How do different cell populations orchestrate myelin regeneration?

Abstract

Approximately 35 in 100,000 people are affected by diseases associated with loss of myelin, generally described as demyelinating diseases. Demyelinating diseases encompass many different pathological conditions characterized by heterogeneous and sometimes disease-specific etiopathological mechanisms. While several approaches aimed at ameliorating the symptoms and the progression of some of these diseases exist, the most effective cure for all demyelinating diseases would be regeneration of lost myelin. Myelin regeneration occurs spontaneously in the central nervous system in response to myelin damage but is inefficient for a variety of reasons, especially in human patients. In this review, we will discuss the contributions of different cell populations to the creation of conditions permissive for effective remyelination and to the formation of new myelin after injury. Moreover, we would like to highlight the importance of sphingolipids in the network of interactions between these cell populations. Mutations in genes encoding sphingolipid metabolic enzymes (such as GALC) represent a major risk factor for multiple sclerosis, and alterations in sphingolipid metabolism in specific cell types contribute to myelin damage. On the other hand, sphingolipid signaling, in particular through sphingosine 1 phosphate, directly affects the process of myelin regeneration, with distinct effects on different cellular populations.

Keywords: multiple sclerosis; rHIgM22; remyelination; sphingolipids; sphingosine 1-phosphate.

Figure 1:. Enzyme defects underlying metachromatic leukodystrophy and Krabbe disease.

In healthy OPCs/oligodendrocytes, ceramide in the Golgi is converted into galactosylceramide by ceramide galactosytransferase, and galactosylceramide in turn is the precursor for the synthesis of sulfatide by galactosylceramide sulfotransferase. In the catabolic pathway, sulfatide is cleaved to galactosylceramide by arylsulfatase, and galactosylceramide is subsequently hydrolyzed to ceramide by galactosylceramidase. Metachromatic leukodystrophy is due to deficiency of arylsulfatase A, resulting in the accumulation of undegraded sulfatide and of its deacylated derivative, lysosulfatide, formed by the action of lysosomal ceramidase, whereas Krabbe disease is caused by deficiency in galactosylceramidase with the consequent accumulation of galactosylceramide and of its deacylated metabolite galactosylsphingosine (psychosine). ASA, arylsulfatase; CDase, ceramidase; CGT, ceramide galactosyltransferase; CST, galactosylceramide sulfotransferase; GalC, galactosylceramidase.

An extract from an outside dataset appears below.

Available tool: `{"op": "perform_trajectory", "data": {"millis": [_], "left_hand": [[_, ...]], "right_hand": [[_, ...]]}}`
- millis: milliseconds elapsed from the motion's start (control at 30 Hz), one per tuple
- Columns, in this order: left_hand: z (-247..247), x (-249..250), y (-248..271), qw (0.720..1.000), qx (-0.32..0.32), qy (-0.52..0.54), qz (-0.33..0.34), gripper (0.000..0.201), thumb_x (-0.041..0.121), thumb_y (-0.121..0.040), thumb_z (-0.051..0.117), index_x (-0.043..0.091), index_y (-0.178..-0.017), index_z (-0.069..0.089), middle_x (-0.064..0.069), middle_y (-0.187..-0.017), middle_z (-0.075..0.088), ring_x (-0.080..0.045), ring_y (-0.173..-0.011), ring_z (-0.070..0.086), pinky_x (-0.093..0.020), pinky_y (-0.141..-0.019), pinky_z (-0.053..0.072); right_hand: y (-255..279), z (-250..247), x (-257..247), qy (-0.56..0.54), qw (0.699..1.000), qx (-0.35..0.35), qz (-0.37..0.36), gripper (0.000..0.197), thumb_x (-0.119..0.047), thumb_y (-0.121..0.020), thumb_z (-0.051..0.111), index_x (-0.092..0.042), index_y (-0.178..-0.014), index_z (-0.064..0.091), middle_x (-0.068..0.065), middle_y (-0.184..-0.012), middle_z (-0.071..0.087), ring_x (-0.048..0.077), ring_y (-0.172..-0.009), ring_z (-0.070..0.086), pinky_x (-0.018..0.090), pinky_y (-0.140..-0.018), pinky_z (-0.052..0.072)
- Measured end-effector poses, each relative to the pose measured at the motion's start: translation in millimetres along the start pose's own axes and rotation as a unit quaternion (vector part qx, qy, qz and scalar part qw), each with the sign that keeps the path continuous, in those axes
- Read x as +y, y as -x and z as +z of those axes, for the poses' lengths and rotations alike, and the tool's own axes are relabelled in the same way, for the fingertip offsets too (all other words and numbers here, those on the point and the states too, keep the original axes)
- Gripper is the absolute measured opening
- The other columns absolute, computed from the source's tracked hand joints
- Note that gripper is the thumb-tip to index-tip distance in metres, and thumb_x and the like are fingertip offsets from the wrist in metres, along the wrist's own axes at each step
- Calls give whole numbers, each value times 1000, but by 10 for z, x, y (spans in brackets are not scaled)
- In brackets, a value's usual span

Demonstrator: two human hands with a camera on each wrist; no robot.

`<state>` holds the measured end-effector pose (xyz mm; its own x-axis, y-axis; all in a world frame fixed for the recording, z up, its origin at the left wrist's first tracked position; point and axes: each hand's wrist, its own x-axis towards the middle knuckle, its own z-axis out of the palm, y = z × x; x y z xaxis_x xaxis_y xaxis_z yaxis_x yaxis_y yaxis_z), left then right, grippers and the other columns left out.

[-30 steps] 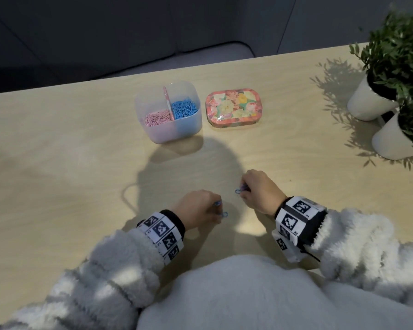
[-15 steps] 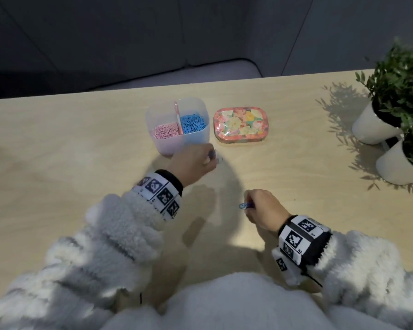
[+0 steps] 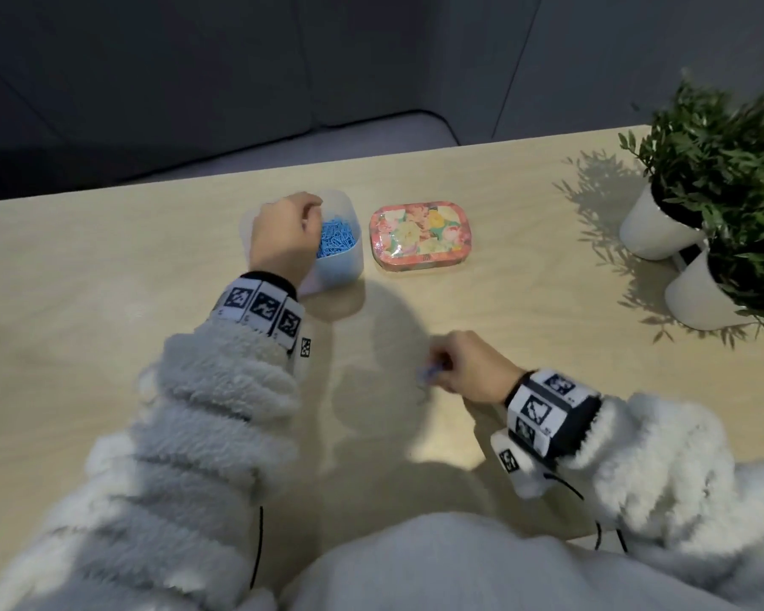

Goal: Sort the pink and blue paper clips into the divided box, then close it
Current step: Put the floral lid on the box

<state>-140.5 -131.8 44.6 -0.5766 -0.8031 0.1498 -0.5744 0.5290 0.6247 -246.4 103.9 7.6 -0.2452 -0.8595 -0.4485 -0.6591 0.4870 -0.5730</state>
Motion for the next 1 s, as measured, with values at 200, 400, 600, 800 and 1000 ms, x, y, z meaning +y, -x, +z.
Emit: {"op": "perform_trajectory", "data": {"millis": [200,400,600,800,1000], "left_hand": [[-163,-573,240,993,112,-3,-37,45,25,-93,38,6,-134,42,-14,-140,47,-31,-127,42,-33,-107,30],[5,-794,357,971,10,181,-157,48,49,-88,25,33,-131,43,-9,-130,57,-26,-118,54,-47,-103,42],[6,-807,312,985,1,130,-116,50,38,-89,19,27,-133,40,-16,-121,59,-33,-104,57,-47,-91,50],[64,-786,322,990,8,97,-107,47,37,-93,17,28,-133,41,-13,-115,62,-31,-95,59,-43,-84,51],[76,-731,330,986,5,102,-134,45,39,-93,20,24,-126,47,-10,-91,59,-35,-88,57,-39,-76,44]], "right_hand": [[-632,-636,-625,-92,979,173,-59,31,-3,-76,66,-16,-53,49,-6,-55,51,3,-52,45,11,-48,34],[-1284,-744,-1116,-59,970,227,-68,9,-6,-74,69,-4,-84,69,12,-92,69,16,-77,53,24,-75,46],[-1247,-859,-678,-75,945,319,2,24,-21,-87,59,-4,-101,66,13,-105,68,26,-98,62,36,-88,50],[-1223,-771,170,112,930,229,265,83,-73,-75,46,-1,-116,52,20,-122,47,36,-117,41,44,-92,39],[-1290,-680,269,-130,915,290,250,75,-49,-65,77,0,-115,50,18,-122,51,34,-117,47,42,-97,41]]}}
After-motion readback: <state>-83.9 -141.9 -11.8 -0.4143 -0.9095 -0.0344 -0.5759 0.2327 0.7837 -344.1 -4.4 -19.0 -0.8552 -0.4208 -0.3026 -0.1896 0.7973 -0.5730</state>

Figure 2:. Metabolic pathways involved in the synthesis and degradation of the ‘sphingolipid rheostat’ mediators sphingosine 1 phosphate and ceramide.

The levels of sphingosine 1 phosphate and of ceramide in a given cell or tissue are the result of the activities of both biosynthetic and catabolic enzymes, and of a bidirectional flow of molecules between different subcellular locations. The generation of bioactive ceramide is mainly due to the hydrolysis of sphingomyelin by several sphingomyelinases, with different features and diverse subcellular locations, but catabolism of glycosphingolipids can also contribute to the pool of bioactive ceramide. In addition, dihydrosphingosine in the de novo biosynthetic pathway (not shown), as well as catabolic sphingosine, can be acylated by different ceramide synthases. Sphingosine 1 phosphate is mainly generated by the action of different sphingosine kinases in different cellular subcompartments. A major source of sphingosine for the synthesis of sphingosine 1 phosphate is ceramide cleavage by ceramidases. Hence, high levels of ceramide usually correspond to low levels of sphingosine 1 phosphate and vice versa (‘the sphingolipid rheostat’). In turn sphingosine 1 phosphate can be degraded by sphingosine 1 phosphate phosphatase or irreversibly cleaved by sphingosine 1-phosphate lyase. CDase, ceramidase; CerS, ceramide synthase; CGT, Ceramide galactosyltransferase; GalC, Galactosylceramidase; GBA, glucocerebrosidase; GCS, glucosylceramide synthase; SK, Sphingosine kinase; SMase, sphingomyelinase; SMS, sphingomyelin synthase; SPP, Sphingosine 1-phosphate phosphatase; SPGL1, Sphingosine 1-phosphate lyase.